Task brief
To complete this task, print all the data below exactly but leave out the images.

(Exercise data begins)

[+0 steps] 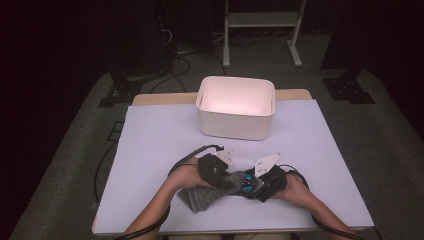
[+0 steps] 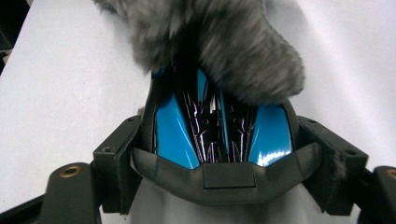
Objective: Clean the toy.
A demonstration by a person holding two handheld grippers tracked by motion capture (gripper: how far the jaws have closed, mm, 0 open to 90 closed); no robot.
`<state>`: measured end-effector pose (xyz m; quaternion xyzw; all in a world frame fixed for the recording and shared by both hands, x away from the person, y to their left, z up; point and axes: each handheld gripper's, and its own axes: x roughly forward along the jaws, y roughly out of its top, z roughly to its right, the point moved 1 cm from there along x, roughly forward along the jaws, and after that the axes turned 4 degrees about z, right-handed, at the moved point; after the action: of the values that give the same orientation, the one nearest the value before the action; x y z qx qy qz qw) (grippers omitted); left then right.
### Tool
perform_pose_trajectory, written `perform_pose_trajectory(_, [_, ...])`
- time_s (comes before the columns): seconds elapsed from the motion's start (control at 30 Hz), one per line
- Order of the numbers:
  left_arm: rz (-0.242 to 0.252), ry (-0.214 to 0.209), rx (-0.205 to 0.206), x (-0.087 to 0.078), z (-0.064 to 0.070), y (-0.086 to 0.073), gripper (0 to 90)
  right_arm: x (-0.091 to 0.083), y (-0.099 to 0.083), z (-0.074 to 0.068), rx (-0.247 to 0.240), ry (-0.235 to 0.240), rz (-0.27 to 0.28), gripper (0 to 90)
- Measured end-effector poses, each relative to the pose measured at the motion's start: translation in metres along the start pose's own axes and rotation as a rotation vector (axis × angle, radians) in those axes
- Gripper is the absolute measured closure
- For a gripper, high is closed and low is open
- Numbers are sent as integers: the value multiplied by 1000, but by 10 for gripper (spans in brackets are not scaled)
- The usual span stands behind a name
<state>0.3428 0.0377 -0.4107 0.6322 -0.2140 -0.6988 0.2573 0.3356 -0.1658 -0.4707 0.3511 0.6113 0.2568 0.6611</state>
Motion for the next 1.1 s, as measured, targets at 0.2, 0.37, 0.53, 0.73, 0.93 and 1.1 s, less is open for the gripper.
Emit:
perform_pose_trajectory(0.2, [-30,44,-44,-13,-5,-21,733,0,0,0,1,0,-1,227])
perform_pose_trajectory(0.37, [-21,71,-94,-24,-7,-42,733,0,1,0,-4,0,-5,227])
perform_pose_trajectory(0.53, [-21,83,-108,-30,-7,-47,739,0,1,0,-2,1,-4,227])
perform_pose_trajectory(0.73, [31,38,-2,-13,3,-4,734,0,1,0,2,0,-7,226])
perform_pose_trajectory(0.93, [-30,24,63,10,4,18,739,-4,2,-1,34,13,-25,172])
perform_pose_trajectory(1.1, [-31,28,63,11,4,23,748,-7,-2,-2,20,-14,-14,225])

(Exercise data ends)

Response to this exercise
[+0 steps] 
[+0 steps] 
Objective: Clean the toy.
A demonstration by a person holding two handheld grippers tracked by motion capture (gripper: how far the jaws have closed, mm, 0 open to 90 closed); no robot.
`<state>`: measured end-effector pose (xyz m; quaternion xyzw; all in a world frame fixed for the recording and shared by both hands, x away from the person, y to their left, z up; point and axes: each handheld gripper's, and its own axes: x roughly forward along the jaws, y roughly out of its top, z roughly to its right, the point moved 1 cm from there along x, roughly forward along the jaws, and after that the axes turned 4 degrees about z, right-handed, at the moved point; after the action: of the values that give the same orientation, the one nearest the value before the action; x y z qx qy qz qw) (grippers omitted); left then right.
### Tool
perform_pose_trajectory, written `perform_pose_trajectory(_, [_, ...])`
- time_s (comes before the columns): seconds elapsed from the motion's start (control at 30 Hz), one per line
- Order of the numbers:
  left_arm: rz (-0.242 to 0.252), ry (-0.214 to 0.209), rx (-0.205 to 0.206), x (-0.087 to 0.078), z (-0.064 to 0.070), y (-0.086 to 0.073), gripper (0 to 90)
  right_arm: x (-0.091 to 0.083), y (-0.099 to 0.083), z (-0.074 to 0.068), rx (-0.247 to 0.240), ry (-0.235 to 0.240), rz (-0.27 to 0.28), gripper (0 to 90)
- Measured end-effector poses, each relative to the pose measured at the motion's start: translation in metres along the start pose's own axes and rotation as a rotation vector (axis × angle, radians) in those axes
- Gripper is the absolute measured closure
- For a gripper, high is closed and low is open
- Numbers are sent as integers: the value multiplied by 1000, but by 10 for gripper (spans in brackets are not scaled)
- The usual span stands behind a name
<state>0.3428 0.0377 -0.4107 0.6322 -0.2140 -0.6988 0.2573 0.3356 -0.1658 -0.4707 0.3511 0.6113 0.2568 0.6611</state>
Motion for the next 1.1 s, as measured, targets at 0.2, 0.37, 0.53, 0.73, 0.93 and 1.1 s, less is open for the gripper.
Emit:
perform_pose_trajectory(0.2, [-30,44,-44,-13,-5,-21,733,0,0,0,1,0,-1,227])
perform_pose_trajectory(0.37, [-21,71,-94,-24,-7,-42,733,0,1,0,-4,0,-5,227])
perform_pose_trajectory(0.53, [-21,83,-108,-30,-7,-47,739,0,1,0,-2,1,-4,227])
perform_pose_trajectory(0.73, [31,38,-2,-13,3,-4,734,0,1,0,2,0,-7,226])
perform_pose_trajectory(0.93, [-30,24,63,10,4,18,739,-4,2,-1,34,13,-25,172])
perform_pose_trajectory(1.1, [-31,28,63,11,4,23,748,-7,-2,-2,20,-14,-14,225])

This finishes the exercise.